Another week, another team of scientists pointing out that climate models predict too much warming. Last week it was because modelers assumed too much aerosol cooling. This week it’s because they assume clouds do stuff that real clouds don’t do. Like Joni Mitchell, modelers have looked at clouds from both sides now, but mainly from one side: that as the atmosphere warms they will act like a thickening blanket and trap more heat, a positive feedback effect amplifying the surface warming. It was a convenient assumption back in the early days when there wasn’t much data to go on. But now with more data available it’s been discovered that when cloud tops warm they get shinier and reflect away sunlight, which is a negative feedback effect. So, as the lead author told the press, “Our work shows that the increase in climate sensitivity from the last generation of climate models should be taken with a huge grain of salt.”

To put the matter more formally, the authors of the study noted that the tops of clouds, even in the tropics, are in a very cold part of the atmosphere where they get shrouded in ice crystals. The ice crystals act as a thermal layer and keep heat in, which is indeed a positive feedback on surface warming. And models have assumed cloud tops get icier as the amount of water vapor increases in a warming atmosphere. But as the air warms something else happens: The cloud tops become liquid water, and the droplets act as mirrors, reflecting sunlight away and cooling the air underneath. Models simulate some of that conversion, but they also assume the liquid water rains out quickly so the cooling effect is short-lived. Whereas newly-available data has shown that the cloud tops in liquid phase hang around longer than models allow for, so their real cooling effect is stronger. When the team programmed that effect into a climate model, the result was a strong new negative feedback effect, especially in the Southern Hemisphere.

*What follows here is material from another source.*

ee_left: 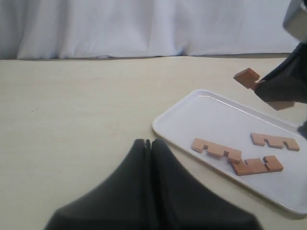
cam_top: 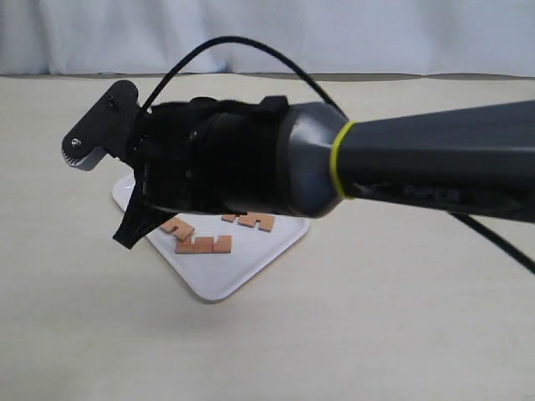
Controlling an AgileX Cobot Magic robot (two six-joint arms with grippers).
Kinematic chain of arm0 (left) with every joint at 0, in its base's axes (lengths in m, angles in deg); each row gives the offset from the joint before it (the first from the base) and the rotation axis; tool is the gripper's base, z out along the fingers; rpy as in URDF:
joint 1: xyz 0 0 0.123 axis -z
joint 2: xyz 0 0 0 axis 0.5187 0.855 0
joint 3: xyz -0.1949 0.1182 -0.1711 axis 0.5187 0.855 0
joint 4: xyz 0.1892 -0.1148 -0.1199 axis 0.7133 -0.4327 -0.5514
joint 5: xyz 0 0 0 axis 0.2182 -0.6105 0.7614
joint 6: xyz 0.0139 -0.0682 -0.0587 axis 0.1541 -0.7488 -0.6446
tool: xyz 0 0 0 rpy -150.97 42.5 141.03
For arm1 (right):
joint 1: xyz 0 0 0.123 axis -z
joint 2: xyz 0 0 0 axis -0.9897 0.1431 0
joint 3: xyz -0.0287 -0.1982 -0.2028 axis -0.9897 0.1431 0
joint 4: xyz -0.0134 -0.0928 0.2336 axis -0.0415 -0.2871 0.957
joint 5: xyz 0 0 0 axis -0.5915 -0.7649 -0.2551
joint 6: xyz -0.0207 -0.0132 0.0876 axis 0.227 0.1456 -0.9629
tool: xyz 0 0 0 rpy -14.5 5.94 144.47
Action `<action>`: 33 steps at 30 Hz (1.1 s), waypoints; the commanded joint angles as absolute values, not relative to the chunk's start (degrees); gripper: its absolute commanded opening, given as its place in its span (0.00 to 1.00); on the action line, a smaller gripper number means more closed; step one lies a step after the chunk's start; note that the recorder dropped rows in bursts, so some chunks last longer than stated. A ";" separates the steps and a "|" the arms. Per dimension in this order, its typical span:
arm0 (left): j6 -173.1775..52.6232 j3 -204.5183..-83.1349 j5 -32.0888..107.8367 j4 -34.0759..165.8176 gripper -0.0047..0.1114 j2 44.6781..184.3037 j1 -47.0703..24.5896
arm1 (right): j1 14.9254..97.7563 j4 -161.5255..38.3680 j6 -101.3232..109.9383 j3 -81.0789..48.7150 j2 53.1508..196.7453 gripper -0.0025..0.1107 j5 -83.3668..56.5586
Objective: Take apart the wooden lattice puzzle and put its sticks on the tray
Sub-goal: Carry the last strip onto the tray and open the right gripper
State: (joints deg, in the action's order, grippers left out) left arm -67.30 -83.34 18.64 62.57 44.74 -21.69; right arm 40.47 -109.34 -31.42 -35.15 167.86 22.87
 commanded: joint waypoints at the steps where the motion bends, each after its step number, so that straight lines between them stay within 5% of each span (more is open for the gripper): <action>1: -67.30 -83.13 19.51 62.83 0.04 44.68 -21.19 | 41.28 -129.79 -52.84 -35.15 173.35 0.06 24.22; 10: -67.30 -83.13 19.51 62.83 0.04 44.68 -21.19 | 41.28 -140.83 -68.44 -35.15 180.57 0.10 28.92; 17: -67.30 -83.13 19.51 62.83 0.04 44.68 -21.19 | 40.94 -140.57 -68.33 -35.15 181.01 0.46 29.98; 21: -67.30 -83.13 19.51 62.83 0.04 44.68 -21.19 | 38.90 -140.44 -67.06 -35.15 180.10 0.56 36.46; 27: -67.30 -83.13 19.51 62.83 0.04 44.68 -21.19 | 36.27 -134.47 -50.37 -35.15 178.06 0.45 37.31; 33: -67.30 -83.13 19.38 62.83 0.04 44.68 -21.19 | 36.00 -121.34 -35.59 -35.15 174.02 0.06 41.45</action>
State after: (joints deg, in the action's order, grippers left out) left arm -67.30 -83.34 18.64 62.57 44.74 -21.69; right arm 35.89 -127.58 -43.12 -35.15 176.39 38.46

Having shown all these things, the modelers then point out that there are lots of unknowns in the climate system, and while fixing this one problem in the models would lead to lower warming predictions, fixing other problems might make have the opposite effect. Moreover, there are lots of models that fit the present climate equally well but that predict very different futures. So, they say, scientists need to get cracking and test their model components against real world data to figure out which ones make the most sense.

If you thought that basic step had already been taken 20 years ago when we first started being told not to ask any questions because the science was settled, then it’s time to get your head out of the clouds.

2 comments on “Have we mentioned lately that models overstate warming?”

  1. When anyone says "the science is settled", you can be certain that the speaker is a) not a scientist, and b) doesn't know what they are talking about. That phrase is simply used to shut people up who might otherwise ask awkward questions.

  2. One wonders when or if the modelers will ever get around to adjusting their hypothesis-reinforcing CO2 variable based on the evident non relationship between warming and CO2 ppm that one would think might prove embarrassing.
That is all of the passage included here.